Dataset records
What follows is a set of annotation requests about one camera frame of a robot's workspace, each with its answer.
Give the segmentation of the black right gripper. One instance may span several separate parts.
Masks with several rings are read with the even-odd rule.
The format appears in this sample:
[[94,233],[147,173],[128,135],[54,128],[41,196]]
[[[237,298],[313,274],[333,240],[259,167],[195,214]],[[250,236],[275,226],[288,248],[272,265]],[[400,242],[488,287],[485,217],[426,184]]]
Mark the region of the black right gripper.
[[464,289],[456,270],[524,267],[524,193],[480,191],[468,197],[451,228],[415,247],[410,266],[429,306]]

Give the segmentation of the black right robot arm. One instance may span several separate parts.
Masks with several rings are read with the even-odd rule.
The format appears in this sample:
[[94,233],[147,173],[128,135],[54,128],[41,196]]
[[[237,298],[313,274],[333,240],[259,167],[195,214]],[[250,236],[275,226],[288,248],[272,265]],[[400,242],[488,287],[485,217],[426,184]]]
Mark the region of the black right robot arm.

| What this task involves |
Working through the data above, find every line holding "span" and copy it.

| Answer for this exercise |
Give the segmentation of the black right gripper. One instance may span several separate parts.
Give the segmentation of the black right robot arm. One instance may span several separate parts.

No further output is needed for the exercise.